WHAT NEEDS TO BE DONE: Every line containing "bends" should be identified and copied from the data below.

RECORDS:
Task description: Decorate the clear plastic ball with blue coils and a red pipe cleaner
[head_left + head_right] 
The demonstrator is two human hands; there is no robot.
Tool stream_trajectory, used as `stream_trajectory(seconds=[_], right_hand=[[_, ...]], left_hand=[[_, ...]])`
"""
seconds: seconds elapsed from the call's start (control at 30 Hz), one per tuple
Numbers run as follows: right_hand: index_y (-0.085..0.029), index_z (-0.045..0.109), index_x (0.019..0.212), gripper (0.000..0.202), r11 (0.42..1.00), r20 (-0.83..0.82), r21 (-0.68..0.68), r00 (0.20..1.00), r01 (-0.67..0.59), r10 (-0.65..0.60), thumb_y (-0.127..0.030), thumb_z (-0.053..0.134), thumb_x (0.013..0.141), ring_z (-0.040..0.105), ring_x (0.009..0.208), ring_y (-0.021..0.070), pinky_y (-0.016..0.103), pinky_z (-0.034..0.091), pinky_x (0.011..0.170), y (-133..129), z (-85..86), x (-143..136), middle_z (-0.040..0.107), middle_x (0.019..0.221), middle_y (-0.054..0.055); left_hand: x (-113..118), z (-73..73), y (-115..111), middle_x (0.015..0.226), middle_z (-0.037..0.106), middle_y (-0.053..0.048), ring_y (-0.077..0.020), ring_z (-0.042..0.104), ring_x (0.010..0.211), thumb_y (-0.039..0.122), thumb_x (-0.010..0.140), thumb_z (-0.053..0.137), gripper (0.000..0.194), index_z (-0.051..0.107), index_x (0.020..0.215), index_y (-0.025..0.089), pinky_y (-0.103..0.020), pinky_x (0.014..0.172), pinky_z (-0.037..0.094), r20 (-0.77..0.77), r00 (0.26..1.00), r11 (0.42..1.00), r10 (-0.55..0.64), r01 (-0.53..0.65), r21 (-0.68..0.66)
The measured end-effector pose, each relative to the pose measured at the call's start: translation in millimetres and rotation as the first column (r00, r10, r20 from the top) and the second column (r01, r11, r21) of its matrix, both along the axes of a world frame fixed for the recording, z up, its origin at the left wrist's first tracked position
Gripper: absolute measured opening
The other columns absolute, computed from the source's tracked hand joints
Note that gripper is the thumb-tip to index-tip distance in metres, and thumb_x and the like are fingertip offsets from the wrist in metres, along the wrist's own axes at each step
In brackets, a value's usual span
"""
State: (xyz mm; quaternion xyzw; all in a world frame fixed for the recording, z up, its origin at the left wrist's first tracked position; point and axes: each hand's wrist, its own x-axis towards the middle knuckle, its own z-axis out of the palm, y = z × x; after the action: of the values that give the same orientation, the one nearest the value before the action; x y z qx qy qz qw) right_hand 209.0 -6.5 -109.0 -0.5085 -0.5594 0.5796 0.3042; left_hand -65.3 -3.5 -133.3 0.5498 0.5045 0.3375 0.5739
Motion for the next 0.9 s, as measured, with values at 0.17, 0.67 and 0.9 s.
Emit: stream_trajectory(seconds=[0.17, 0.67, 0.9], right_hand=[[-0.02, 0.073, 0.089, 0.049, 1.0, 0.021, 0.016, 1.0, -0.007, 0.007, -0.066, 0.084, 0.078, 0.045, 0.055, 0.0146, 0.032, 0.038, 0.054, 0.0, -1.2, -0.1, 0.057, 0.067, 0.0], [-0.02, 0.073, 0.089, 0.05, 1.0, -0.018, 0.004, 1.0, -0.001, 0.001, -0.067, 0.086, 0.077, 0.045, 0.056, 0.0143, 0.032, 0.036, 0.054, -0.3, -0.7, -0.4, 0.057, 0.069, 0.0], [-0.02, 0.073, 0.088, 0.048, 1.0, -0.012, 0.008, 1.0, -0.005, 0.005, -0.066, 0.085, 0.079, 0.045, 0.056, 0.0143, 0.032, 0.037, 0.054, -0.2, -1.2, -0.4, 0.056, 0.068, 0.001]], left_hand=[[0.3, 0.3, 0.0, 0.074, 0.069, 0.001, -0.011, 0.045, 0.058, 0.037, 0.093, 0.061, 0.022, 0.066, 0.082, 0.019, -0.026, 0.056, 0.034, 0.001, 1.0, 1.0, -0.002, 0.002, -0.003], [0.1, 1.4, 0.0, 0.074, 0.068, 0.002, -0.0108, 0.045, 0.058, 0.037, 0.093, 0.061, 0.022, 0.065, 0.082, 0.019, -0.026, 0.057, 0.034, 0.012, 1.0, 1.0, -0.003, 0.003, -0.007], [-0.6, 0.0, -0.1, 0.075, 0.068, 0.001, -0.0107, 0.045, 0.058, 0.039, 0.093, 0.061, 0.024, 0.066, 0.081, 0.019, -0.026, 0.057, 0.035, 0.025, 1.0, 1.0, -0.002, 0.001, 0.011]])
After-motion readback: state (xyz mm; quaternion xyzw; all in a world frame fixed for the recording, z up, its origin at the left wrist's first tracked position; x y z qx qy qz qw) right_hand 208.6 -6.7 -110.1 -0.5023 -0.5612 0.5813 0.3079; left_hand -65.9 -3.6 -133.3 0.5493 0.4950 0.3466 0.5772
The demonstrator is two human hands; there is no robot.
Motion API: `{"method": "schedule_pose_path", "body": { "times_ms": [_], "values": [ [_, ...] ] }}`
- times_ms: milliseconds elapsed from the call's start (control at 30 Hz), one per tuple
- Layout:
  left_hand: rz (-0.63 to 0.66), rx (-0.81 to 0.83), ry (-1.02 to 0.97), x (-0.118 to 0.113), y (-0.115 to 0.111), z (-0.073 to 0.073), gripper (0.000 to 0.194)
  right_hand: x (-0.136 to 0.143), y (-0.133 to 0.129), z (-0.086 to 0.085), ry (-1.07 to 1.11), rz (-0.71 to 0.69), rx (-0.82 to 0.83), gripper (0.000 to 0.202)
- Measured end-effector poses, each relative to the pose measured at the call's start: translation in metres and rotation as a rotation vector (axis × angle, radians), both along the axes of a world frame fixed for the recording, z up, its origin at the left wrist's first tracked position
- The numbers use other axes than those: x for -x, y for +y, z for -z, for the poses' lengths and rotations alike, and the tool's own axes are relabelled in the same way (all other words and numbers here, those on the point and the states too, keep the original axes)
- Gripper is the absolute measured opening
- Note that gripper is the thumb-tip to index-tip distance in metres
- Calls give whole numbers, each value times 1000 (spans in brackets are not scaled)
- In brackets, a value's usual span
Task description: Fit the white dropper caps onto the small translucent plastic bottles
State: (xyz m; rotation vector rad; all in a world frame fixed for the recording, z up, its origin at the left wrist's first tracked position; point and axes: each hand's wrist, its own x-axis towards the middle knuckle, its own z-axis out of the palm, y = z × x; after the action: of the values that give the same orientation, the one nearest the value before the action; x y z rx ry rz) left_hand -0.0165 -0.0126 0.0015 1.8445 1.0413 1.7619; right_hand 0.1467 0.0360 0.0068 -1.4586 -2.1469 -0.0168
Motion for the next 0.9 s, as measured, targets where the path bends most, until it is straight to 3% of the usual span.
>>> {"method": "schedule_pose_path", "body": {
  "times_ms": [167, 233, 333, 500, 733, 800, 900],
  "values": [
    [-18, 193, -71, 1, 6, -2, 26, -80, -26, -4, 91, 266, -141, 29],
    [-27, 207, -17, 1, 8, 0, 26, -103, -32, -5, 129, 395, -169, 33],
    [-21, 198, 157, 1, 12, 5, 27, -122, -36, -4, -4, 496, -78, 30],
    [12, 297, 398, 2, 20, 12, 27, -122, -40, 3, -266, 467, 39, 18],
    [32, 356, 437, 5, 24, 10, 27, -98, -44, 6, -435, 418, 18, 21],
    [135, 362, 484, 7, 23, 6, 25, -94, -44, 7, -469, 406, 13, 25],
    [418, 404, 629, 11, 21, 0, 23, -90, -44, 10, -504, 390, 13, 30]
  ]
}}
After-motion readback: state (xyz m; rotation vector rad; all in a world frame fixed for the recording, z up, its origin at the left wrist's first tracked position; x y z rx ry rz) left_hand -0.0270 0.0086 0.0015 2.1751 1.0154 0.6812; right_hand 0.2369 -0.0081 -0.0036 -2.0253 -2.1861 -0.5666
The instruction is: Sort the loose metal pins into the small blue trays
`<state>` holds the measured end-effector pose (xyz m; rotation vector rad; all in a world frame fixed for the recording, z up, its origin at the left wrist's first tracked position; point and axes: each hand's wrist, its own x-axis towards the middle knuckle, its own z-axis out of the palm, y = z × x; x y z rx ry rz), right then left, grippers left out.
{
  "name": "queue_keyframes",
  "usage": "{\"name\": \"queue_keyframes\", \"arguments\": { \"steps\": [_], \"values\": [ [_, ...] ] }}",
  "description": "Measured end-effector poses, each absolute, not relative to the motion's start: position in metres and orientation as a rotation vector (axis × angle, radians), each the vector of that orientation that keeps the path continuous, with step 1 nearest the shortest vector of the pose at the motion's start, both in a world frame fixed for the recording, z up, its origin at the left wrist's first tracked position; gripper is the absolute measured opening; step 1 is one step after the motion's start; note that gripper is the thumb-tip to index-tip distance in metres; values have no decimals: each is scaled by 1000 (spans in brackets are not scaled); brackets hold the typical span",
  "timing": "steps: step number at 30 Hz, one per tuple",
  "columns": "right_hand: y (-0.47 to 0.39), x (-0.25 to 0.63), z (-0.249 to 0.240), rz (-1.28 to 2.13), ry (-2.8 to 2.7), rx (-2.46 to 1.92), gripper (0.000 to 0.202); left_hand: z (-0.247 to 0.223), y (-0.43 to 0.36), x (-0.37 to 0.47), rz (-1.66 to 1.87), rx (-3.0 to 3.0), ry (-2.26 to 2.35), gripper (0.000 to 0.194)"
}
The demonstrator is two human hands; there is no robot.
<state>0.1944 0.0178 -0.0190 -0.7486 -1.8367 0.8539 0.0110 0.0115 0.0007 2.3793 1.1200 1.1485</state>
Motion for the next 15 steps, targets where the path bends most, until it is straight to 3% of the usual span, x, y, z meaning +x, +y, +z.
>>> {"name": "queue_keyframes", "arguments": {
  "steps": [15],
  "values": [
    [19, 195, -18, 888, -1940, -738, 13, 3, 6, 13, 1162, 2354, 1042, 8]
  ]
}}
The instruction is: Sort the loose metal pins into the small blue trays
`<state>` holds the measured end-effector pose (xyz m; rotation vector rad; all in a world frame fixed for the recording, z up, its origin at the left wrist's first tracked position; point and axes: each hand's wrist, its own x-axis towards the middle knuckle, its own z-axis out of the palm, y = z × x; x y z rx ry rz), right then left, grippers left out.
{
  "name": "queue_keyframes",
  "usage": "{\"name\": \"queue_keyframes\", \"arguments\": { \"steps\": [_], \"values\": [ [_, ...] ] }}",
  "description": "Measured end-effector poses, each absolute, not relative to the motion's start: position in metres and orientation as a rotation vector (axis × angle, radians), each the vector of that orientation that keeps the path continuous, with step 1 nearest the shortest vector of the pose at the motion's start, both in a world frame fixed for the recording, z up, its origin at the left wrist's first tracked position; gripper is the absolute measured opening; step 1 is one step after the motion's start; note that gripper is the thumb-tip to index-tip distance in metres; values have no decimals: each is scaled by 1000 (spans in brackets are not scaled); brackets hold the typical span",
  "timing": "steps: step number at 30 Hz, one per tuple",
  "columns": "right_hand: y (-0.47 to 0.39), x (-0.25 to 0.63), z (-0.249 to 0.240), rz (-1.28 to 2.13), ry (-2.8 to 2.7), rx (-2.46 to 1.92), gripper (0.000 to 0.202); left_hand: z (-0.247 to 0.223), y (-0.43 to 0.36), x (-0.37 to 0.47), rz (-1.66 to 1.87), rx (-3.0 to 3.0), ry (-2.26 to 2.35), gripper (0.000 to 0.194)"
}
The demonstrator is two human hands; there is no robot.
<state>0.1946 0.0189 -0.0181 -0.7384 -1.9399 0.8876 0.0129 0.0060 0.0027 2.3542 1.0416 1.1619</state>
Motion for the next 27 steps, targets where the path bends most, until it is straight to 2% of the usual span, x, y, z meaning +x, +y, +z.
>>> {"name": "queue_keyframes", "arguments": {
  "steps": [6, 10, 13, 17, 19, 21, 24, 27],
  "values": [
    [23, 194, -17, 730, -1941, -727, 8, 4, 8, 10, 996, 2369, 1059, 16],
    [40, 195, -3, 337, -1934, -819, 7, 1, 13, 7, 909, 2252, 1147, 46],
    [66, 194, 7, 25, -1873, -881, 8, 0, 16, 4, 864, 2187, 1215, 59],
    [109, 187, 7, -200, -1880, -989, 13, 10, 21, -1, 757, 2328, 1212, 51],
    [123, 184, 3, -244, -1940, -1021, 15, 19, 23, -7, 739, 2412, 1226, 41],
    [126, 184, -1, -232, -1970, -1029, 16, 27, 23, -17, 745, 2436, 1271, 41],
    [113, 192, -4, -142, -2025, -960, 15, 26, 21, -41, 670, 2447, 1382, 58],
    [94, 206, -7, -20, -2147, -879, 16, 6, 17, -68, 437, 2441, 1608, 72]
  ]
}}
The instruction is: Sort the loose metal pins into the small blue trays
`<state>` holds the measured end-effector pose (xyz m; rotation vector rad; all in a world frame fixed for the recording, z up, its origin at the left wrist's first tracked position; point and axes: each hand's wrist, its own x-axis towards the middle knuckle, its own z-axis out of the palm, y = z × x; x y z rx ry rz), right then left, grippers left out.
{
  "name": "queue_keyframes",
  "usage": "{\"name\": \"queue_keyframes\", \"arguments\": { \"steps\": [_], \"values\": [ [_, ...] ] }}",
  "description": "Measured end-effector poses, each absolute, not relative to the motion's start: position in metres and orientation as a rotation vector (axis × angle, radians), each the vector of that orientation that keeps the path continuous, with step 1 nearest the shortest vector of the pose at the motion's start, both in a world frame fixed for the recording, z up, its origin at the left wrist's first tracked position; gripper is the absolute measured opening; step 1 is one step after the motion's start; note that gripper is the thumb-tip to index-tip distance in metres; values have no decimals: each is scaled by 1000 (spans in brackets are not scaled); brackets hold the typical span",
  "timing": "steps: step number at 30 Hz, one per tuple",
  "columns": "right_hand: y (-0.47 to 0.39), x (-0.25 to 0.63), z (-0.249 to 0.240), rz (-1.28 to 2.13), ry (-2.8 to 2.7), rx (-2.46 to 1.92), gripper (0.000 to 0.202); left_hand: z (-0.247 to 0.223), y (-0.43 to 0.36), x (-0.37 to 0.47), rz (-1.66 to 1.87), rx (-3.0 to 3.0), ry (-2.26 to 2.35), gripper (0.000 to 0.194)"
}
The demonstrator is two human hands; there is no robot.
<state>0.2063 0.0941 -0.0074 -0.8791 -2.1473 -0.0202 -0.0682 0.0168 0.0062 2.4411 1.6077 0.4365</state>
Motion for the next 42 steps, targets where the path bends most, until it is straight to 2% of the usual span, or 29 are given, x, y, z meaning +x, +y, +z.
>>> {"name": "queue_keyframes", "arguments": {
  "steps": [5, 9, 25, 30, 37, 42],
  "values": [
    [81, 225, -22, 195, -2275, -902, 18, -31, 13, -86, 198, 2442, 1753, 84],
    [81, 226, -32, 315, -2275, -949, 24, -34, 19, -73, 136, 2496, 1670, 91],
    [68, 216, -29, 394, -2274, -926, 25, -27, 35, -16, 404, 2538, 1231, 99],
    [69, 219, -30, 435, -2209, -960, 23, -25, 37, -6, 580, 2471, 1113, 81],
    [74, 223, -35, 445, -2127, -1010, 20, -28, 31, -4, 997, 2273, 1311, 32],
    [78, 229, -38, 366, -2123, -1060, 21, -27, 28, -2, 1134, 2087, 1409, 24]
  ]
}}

RESPONSE AREA:
Motion for the next 0.9 s, as measured, targets where the path bends most, until it is straight to 3% of the usual span.
Motion for the next 15 steps, targets where the path bends most, until it is straight to 3% of the usual span, x, y, z meaning +x, +y, +z.
Motion for the next 27 steps, targets where the path bends most, until it is straight to 2% of the usual span, x, y, z meaning +x, +y, +z.
Motion for the next 42 steps, targets where the path bends most, until it is straight to 2% of the usual span, or 29 are given, x, y, z meaning +x, +y, +z.

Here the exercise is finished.